To calculate loss, or in this case potential loss, one must first know the value of the asset at risk. In the past I have seen some data and IT assets given valuations by using the following metrics:
- Value Retained from Cost of Creating the Information Asset
- Value Retained from Past Maintenance of the Information Asset
- Value Implied by the Cost of Replacing the Information
- Value from Providing the Information
- Value Acquired from the Cost of Protecting the Information
- Value to Owners
- Value of Intellectual Property
- Value to Adversaries
- Loss of Productivity While Information Assets Are Unavailable
- Loss of Revenue While Information Assets Are Unavailable
Again, the builders of these metrics assume the data being withheld is that needed for enterprise operations (i.e., inventories, Human Resources documentation, performance evaluations, balance sheets, etc.), and is not THE data representing the “(digital) operating cash” of an enterprise. If “ransomed,” the value of this asset could be expressed easily – when added to the list above – as Loss of Purchasing Power WHILE Digital Representation of Cash is Held in Abeyance. Consequently, how are the managers of a (financial or other) enterprise victimized in such a way supposed to gauge where the “red line” lies that defines the difference between acceptable and unacceptable loses as precious minutes elapse?
To my knowledge, there is no easy answer (right now) to this challenge.
As I alluded to previously, actuaries could assist in making calculations beforehand, which allow those put in the unenviable position of decision-maker of a victimized enterprise to make a fast-enough call that losses of purchasing power (from one’s continually devalued digital currency) are greatly limited. The hope is that an “in-house actuary” could conduct the cost-benefit analysis that would inform leadership of “the exact amount of time” (read: minutes or hours, and NOT days) when trying to mitigate the ransomware hack would be more costly over time than simply complying with demands immediately. Speed is the key.
Perhaps redundancies and greater processing power, in reserve, is enough to ensure the encryption used in such attacks can be broken after enough time. Yet, time is the most merciless adversary of the cybersecurity professional, especially regarding this particular type of hack and within proposed financial system. Again, speed is the key.

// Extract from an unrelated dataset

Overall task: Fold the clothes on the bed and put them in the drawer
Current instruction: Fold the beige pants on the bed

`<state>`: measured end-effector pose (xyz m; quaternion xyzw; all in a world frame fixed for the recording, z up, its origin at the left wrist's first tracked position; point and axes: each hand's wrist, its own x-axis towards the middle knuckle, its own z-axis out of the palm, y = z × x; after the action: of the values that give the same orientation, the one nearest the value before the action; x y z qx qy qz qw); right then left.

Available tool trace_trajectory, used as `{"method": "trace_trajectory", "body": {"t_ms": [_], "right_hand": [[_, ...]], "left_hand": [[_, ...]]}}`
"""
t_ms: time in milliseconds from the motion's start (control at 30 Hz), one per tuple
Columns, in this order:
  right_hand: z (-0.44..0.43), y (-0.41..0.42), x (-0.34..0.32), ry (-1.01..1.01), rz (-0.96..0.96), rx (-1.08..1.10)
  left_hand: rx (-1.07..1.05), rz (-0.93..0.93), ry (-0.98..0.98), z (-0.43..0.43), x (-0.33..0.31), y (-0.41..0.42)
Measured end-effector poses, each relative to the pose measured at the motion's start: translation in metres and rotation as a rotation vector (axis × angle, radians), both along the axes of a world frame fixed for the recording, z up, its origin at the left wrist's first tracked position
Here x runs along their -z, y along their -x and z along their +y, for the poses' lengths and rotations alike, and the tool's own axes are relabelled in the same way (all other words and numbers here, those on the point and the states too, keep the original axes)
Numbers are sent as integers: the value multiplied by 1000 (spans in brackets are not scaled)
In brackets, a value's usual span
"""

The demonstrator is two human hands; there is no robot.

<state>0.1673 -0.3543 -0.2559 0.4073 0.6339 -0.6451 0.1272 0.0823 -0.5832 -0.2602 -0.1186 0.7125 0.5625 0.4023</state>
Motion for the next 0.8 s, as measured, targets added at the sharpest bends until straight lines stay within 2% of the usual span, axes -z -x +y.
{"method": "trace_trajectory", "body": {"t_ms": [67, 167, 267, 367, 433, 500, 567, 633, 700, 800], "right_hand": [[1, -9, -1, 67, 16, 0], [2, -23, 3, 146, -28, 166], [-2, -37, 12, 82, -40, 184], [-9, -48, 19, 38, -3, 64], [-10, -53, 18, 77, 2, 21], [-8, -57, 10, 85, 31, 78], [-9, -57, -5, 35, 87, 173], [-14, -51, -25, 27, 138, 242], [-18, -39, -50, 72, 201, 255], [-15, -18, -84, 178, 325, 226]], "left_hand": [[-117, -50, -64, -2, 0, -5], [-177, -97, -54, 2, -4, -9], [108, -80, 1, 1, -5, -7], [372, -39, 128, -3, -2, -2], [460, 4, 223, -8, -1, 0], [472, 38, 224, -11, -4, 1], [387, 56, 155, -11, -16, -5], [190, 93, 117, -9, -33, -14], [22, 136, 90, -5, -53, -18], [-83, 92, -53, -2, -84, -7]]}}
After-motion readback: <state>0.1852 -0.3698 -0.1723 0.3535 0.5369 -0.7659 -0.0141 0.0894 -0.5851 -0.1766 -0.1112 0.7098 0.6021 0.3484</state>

- An enterprise’s leadership can choose to design protocols directing immediate compliance with ransomware demands;
- An actuary’s analysis can provide guidance as to how long countermeasures should be given to show a lack of effectiveness before compliance with ransomware demands should occur;
- Processing power could be brought to bear against encryption used in this type of hack.
However, regardless of the choice(s) made in response, one thing seems to be clear: the proliferation of the cashless society and negative interest rates coupled with the growth of ransomware attacks necessitates the need for speed in decision-making and processing power at heights rarely seen today. This need for speed will be a REQUIREMENT for the sake of an individual’s financial health, as well as for the profitability and maybe even the long-term existence of a victimized business enterprise depending on the frequency and scale of ransomware attacks against it.
Previously, it was said “a penny unspent was a penny earned.” Thanks to the growth of this type of cybercrime in our evolving financial system, a penny unspent may soon be a penny lost (forever).